* _Exercise brief_: Beneath this instruction is a listing; print exactly the lines in it starting at the line that contains "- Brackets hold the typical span" and going through the line that contains "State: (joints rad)".

* * * * *

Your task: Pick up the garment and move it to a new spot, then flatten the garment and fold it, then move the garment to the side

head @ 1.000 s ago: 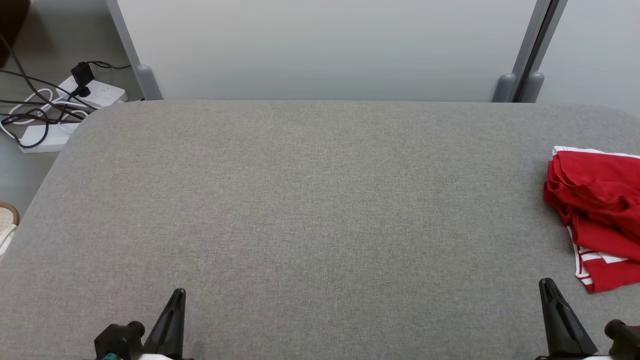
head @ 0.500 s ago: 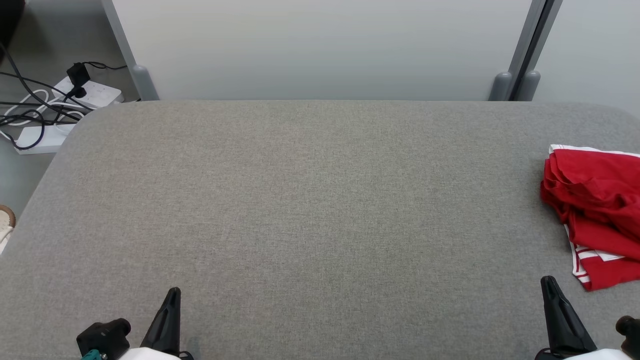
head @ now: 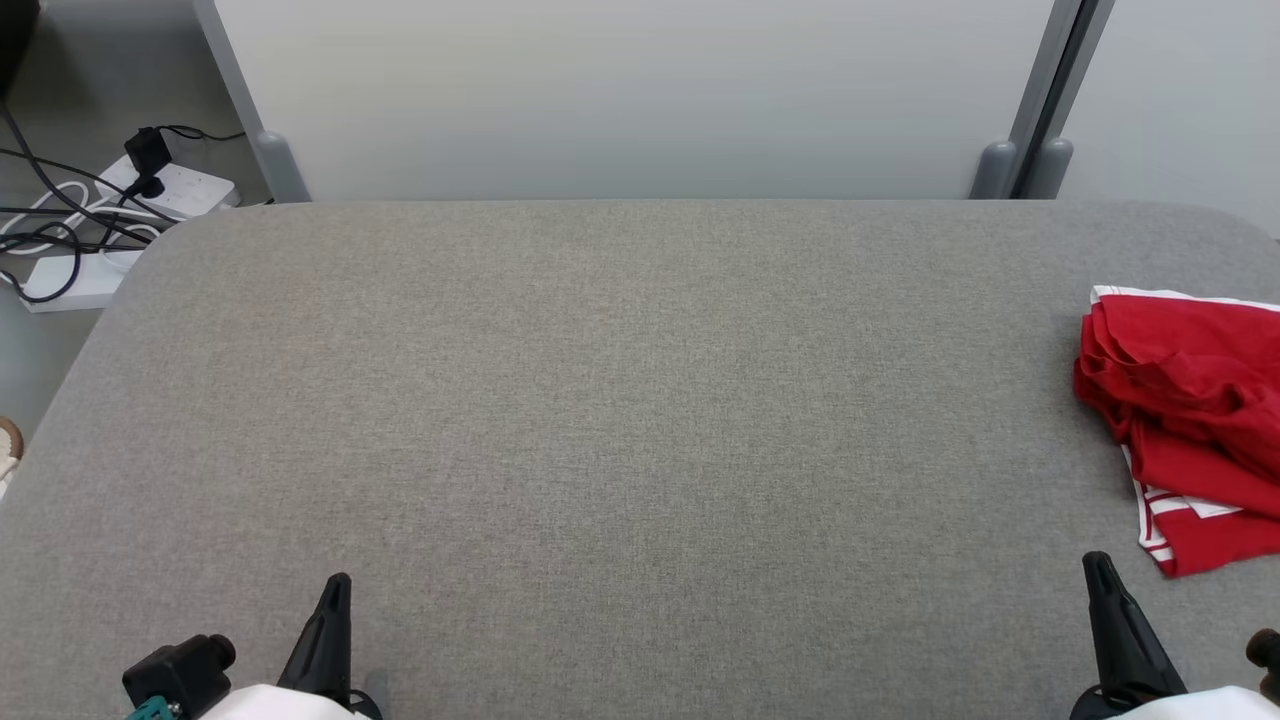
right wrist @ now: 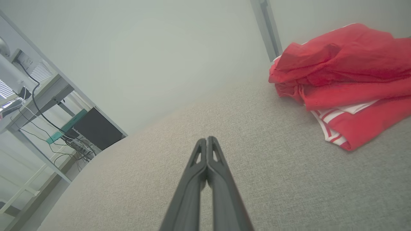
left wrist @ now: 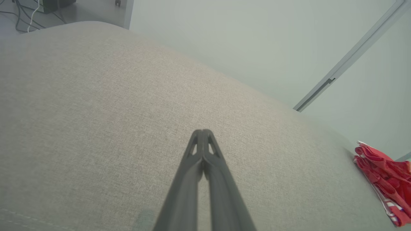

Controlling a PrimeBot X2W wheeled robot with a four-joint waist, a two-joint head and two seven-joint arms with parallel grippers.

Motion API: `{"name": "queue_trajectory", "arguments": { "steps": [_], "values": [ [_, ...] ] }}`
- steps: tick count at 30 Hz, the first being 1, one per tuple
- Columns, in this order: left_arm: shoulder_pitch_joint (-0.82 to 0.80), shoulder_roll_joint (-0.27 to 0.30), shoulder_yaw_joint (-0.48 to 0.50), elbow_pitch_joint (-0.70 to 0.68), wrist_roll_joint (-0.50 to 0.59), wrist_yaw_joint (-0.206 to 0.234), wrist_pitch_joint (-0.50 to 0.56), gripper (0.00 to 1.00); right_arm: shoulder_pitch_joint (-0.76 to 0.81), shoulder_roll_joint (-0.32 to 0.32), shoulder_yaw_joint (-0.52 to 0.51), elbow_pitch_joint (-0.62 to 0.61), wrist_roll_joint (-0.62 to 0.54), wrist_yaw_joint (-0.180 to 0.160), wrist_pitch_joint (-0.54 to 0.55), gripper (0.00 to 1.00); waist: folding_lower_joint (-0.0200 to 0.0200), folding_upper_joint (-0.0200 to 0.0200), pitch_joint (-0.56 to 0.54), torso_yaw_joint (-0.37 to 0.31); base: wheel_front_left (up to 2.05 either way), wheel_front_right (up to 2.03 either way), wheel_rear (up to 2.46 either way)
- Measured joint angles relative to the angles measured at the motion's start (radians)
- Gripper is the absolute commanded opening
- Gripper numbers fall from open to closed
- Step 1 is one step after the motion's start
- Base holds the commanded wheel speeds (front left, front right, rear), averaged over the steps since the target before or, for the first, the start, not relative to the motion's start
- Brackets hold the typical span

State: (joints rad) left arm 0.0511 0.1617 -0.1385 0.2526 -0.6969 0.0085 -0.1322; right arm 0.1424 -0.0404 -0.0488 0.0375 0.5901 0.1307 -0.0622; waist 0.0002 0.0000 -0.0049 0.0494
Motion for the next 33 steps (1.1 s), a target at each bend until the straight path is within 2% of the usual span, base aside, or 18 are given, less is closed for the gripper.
{"name": "queue_trajectory", "arguments": {
  "steps": [33],
  "values": [
    [-0.041,-0.049,0.086,0.008,-0.346,-0.047,0.096,0.00,-0.077,-0.010,-0.007,0.081,0.402,0.000,0.045,0.00,-0.0001,0.0000,0.003,-0.019,0.00,0.00,0.00]
  ]
}}
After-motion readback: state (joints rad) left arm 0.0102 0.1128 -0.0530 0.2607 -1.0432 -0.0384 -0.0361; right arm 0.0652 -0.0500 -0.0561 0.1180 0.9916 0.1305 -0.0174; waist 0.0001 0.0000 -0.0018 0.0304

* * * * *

* _Result of this exercise_:
- Brackets hold the typical span

State: (joints rad) left arm 0.0511 0.1617 -0.1385 0.2526 -0.6969 0.0085 -0.1322; right arm 0.1424 -0.0404 -0.0488 0.0375 0.5901 0.1307 -0.0622; waist 0.0002 0.0000 -0.0049 0.0494

No further output will be produced for this exercise.